The word to find is "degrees". Copy each line of the material that contains it.

>>>>>

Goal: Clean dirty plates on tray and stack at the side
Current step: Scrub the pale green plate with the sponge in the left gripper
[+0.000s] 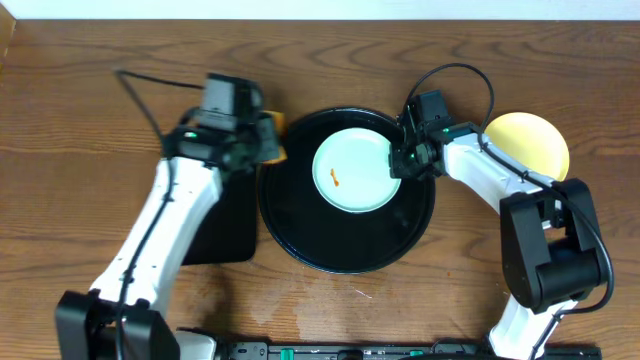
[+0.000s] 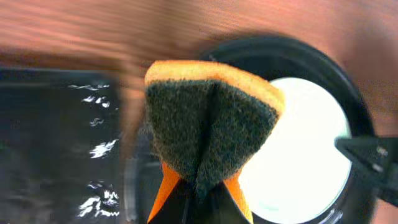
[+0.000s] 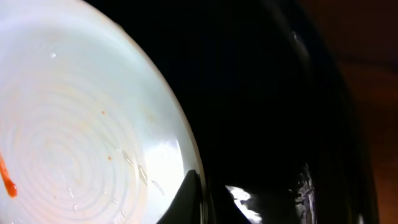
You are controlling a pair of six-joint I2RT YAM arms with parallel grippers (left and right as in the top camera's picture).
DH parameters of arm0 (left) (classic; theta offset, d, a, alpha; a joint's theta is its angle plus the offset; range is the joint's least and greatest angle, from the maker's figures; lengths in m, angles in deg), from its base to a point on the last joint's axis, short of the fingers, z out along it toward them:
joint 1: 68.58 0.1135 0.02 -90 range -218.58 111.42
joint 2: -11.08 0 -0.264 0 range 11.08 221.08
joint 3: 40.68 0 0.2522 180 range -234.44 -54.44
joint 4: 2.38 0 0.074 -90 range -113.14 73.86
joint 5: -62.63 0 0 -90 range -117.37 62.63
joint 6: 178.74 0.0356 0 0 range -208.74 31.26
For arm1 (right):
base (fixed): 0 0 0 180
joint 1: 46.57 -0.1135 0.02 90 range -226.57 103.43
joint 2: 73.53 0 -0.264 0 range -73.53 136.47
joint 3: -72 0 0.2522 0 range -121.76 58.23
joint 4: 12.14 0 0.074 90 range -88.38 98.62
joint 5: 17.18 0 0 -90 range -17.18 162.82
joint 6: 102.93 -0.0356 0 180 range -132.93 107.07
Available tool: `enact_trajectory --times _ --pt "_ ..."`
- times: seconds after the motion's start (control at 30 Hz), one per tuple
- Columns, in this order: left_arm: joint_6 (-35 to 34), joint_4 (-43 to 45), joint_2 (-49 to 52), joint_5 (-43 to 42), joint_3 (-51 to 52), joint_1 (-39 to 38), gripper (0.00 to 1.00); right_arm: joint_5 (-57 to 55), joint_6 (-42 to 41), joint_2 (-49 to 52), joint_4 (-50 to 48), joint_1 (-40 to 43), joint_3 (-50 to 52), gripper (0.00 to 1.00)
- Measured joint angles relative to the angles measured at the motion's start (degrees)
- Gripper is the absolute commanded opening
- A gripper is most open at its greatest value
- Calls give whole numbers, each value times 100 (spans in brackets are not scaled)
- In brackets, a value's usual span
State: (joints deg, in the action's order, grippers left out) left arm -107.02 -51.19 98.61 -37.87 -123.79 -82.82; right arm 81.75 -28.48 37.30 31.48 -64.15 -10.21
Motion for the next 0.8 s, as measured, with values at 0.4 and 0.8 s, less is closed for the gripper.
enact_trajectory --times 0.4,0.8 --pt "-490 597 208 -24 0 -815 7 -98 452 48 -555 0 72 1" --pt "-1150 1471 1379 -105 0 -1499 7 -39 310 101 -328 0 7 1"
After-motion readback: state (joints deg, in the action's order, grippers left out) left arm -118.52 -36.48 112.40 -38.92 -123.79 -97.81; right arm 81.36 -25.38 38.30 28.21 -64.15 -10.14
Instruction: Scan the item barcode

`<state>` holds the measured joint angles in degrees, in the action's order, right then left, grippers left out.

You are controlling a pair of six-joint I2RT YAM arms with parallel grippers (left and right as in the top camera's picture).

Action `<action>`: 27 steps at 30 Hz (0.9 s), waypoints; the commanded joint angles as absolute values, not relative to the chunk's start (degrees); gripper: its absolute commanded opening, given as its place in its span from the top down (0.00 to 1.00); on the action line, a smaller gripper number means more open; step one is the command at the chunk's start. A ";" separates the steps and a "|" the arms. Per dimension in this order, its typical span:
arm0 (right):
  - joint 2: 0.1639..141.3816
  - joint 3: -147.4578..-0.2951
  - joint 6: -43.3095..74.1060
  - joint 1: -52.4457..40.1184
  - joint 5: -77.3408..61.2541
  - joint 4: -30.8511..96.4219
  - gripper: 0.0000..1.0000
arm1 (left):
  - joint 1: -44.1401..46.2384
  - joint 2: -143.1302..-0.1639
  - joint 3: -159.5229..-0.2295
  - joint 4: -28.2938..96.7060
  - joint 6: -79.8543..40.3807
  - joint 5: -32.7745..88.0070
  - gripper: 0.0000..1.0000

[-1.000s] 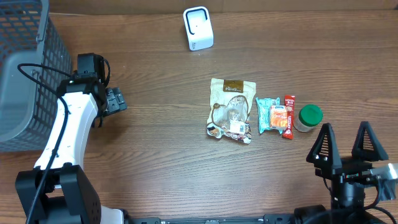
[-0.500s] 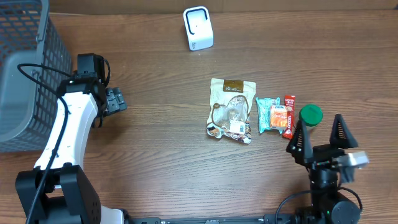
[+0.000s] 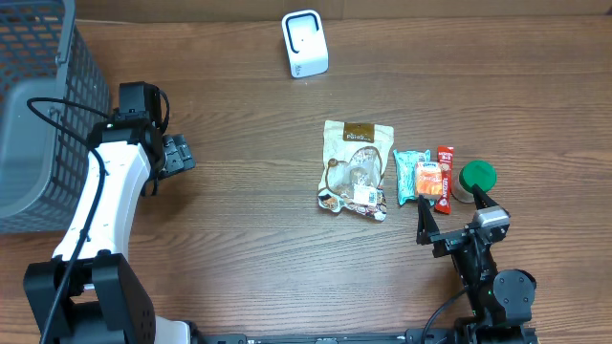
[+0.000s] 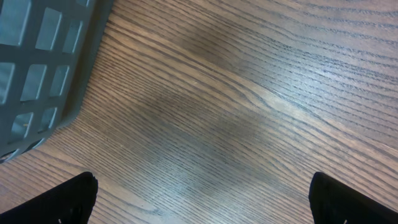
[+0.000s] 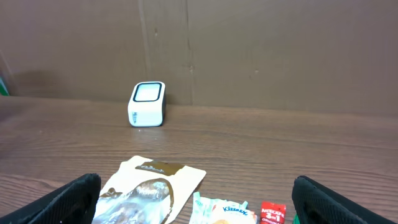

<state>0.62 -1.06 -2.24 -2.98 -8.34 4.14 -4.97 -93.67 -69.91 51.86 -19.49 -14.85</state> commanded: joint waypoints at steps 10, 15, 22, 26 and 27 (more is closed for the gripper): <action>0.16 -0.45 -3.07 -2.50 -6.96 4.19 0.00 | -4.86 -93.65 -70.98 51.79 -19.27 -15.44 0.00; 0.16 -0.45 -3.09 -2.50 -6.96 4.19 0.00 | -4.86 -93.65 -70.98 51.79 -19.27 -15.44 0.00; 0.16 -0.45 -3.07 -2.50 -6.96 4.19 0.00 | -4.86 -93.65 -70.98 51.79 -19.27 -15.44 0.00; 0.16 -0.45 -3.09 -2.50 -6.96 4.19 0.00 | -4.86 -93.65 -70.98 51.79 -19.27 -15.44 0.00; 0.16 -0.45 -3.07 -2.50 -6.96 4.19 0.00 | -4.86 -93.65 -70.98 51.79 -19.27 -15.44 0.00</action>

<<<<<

*Reply*.
- Measured joint angles relative to the angles measured at the motion's start (degrees)
`<state>` holds the measured joint angles in degrees, in the action's order, right then left, grippers left out.
Action `<action>`: 27 steps at 30 Hz (0.9 s), waypoints; the commanded joint angles as absolute values, not relative to the chunk's start (degrees); gripper: its absolute commanded opening, given as its place in its span from the top down (0.00 to 1.00); on the action line, a smaller gripper number means more open; step one is the command at the chunk's start. A ";" separates the steps and a "|" the arms. Per dimension in this order, its typical span:

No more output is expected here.